Wien (OTS) – Die Magistratsdirektion der Stadt Wien gibt bekannt,
dass aufgrund
des derzeitigen Informationsstandes der Erhebungen der Internen
Revision der Magistratsdirektion – rund um die Vorwürfe und
Informationen zur Abteilungsleitung der MA 59 – Marktamt, eine
Sachverhaltsdarstellung zur Einleitung eines Disziplinarverfahrens in
Bearbeitung ist.

Angesichts der in der Öffentlichkeit diskutierten Zuständigkeiten
stellt die Magistratsdirektion der Stadt Wien klar, dass die
Beurteilung des Umgangs von Dienststellenleiter*innen ausschließlich
im Aufgaben- und Ingerenzbereich des Magistratsdirektors der Stadt
Wien als Leiter des Inneren Dienstes liegt.

Zwtl.: Zum Verfahren

Grundsätzlich ist die Stadt Wien als Arbeitgeberin verpflichtet,
einen Sachverhalt unabhängig vom öffentlichen Diskurs und der
Medienberichterstattung und unter Berücksichtigung der
Fürsorgepflicht für alle Bedienstetengruppen objektiv zu prüfen und
zu entscheiden.

Sollte sich daraus eine Pflichtverletzung ergeben, werden
entsprechende dienstrechtliche Maßnahmen gesetzt.
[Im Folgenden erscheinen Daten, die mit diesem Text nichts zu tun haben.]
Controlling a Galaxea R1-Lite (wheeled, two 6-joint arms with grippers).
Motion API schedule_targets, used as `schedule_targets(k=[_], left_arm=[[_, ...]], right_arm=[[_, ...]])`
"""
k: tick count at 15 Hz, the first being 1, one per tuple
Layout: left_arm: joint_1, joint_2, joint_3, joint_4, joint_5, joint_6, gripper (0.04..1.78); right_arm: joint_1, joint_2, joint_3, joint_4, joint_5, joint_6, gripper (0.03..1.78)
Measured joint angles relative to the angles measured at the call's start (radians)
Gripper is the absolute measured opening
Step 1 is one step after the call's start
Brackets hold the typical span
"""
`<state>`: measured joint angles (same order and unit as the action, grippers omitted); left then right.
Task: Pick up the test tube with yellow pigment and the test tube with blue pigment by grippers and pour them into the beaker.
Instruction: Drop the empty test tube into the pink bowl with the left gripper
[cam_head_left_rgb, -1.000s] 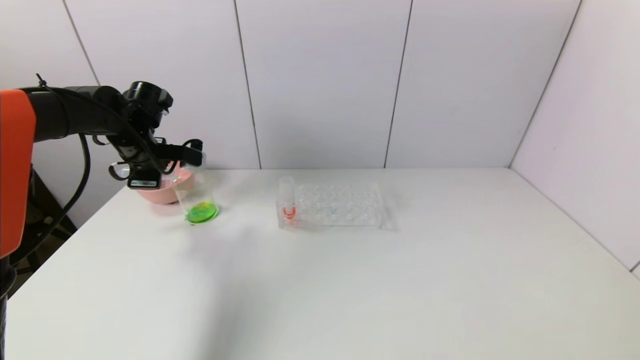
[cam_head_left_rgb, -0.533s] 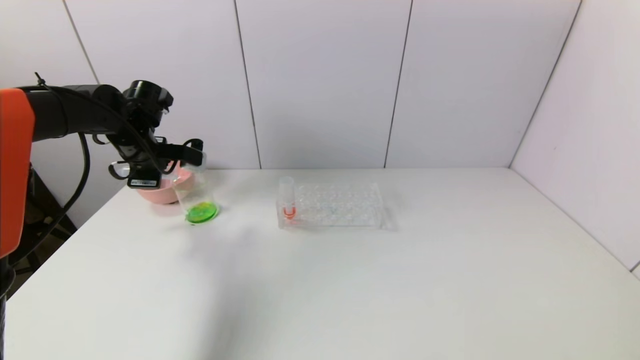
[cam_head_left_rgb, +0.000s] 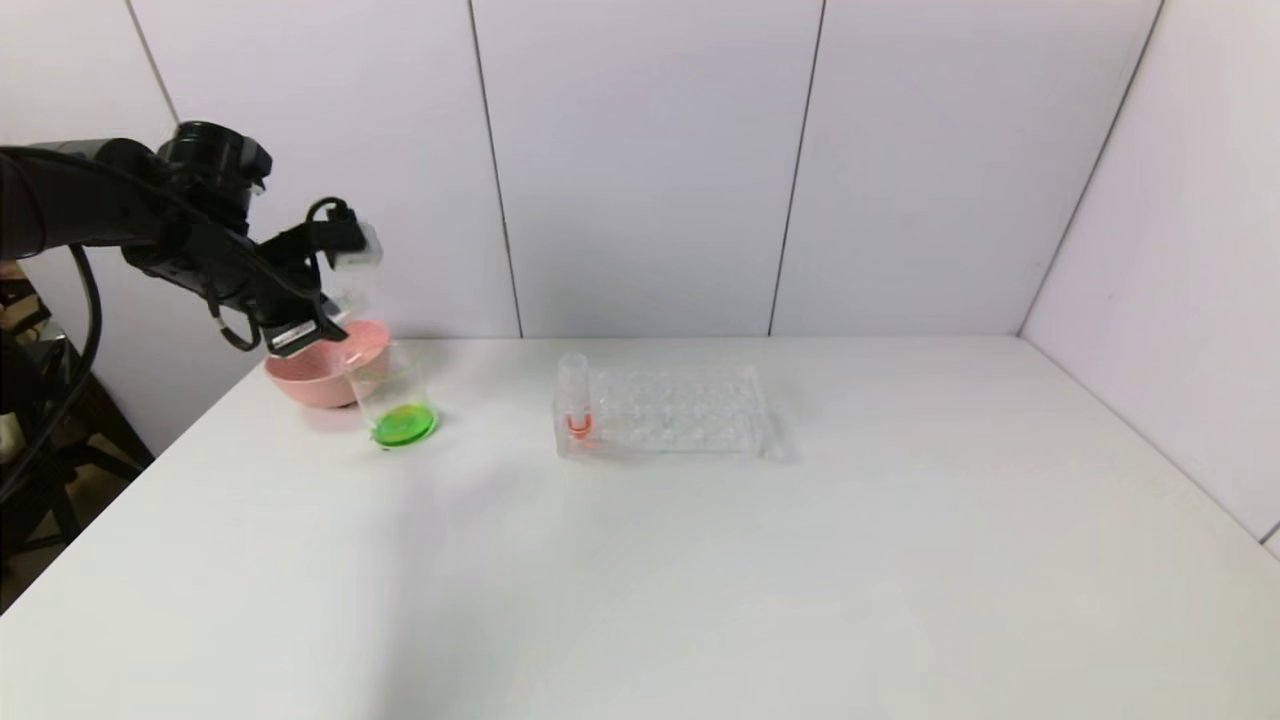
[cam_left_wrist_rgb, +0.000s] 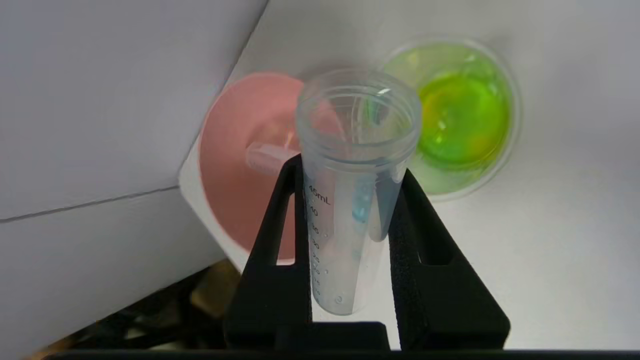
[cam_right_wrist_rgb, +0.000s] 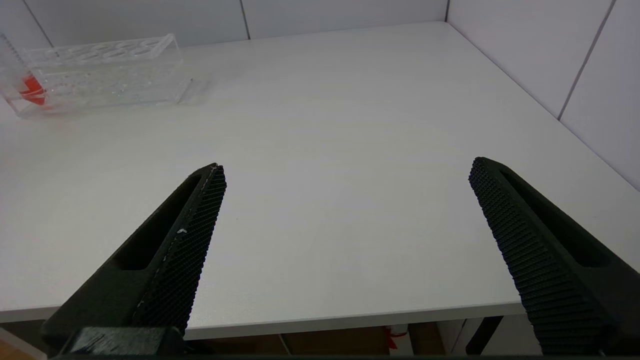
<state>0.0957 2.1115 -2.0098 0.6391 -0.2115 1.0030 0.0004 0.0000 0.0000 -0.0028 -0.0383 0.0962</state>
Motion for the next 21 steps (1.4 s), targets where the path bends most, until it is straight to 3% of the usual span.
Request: schedule_targets(k=[2,4,8,10,21], left_arm=[[0.019,-0.009,0.000,-0.048,-0.149,-0.220,0.46],[0.026,-0.010,0.003,-0.155,-0.222,-0.443,0.46],[0.024,0.023,0.023,-0.523,-0.238,-0.877,0.46],[0.025,0.053,0.031,-0.641,-0.234,-1.009,0.46],[0.118,0.192,0.100,-0.731,-0.233,-0.970,0.46]], right_arm=[[0.000,0.000,0.000,0.000,0.000,0.000,1.77],[0.000,0.000,0.000,0.000,0.000,0.000,1.77],[0.000,0.000,0.000,0.000,0.000,0.000,1.77],[0.000,0.000,0.000,0.000,0.000,0.000,1.77],[0.000,0.000,0.000,0.000,0.000,0.000,1.77]])
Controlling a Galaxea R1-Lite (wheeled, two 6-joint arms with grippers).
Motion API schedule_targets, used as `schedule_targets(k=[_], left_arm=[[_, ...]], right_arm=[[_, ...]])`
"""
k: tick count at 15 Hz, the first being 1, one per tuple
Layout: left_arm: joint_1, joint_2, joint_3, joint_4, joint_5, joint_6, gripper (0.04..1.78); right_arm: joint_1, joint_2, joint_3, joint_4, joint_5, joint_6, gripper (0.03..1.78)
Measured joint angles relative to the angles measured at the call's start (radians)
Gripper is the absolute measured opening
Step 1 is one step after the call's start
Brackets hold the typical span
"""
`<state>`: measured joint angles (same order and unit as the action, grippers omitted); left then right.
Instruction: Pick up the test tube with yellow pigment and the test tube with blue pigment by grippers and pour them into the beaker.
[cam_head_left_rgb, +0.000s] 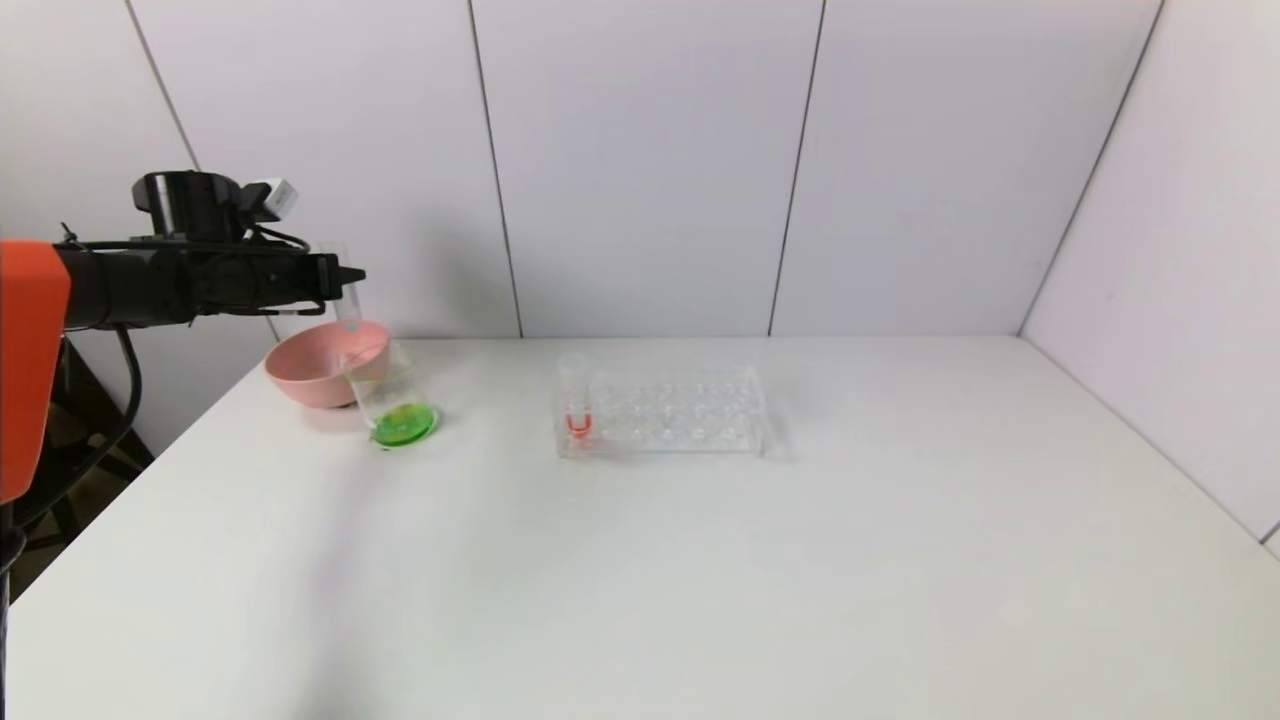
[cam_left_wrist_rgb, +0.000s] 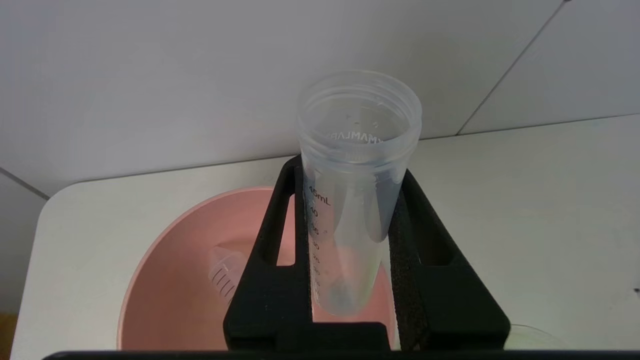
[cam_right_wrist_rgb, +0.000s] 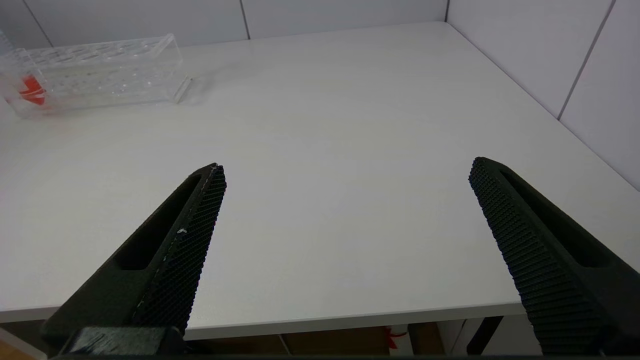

Wenn ein
Disziplinarverfahren einzuleiten ist, befasst sich in weiterer Folge
die unabhängige Disziplinarkommission mit den vorgebrachten Inhalten.
Das Disziplinarverfahren der Beamt*innen ist in der Dienstordnung
1994 geregelt.

Da die zur Prüfung bzw. Untersuchung gelangenden Vorhalte und
Darstellungen den Geheimhaltungspflichten, wie insbesondere dem
Datenschutz unterliegen, und damit die Interessen der betroffenen
Bediensteten vollumfänglich zu wahren und zu schützen sind, sind der
Arbeitgeberin – und damit der Magistratsdirektion der Stadt Wien –
die Möglichkeiten einer umfassenden medialen Verbreitung und
Erläuterung von z.B. Prüfungsinhalten untersagt.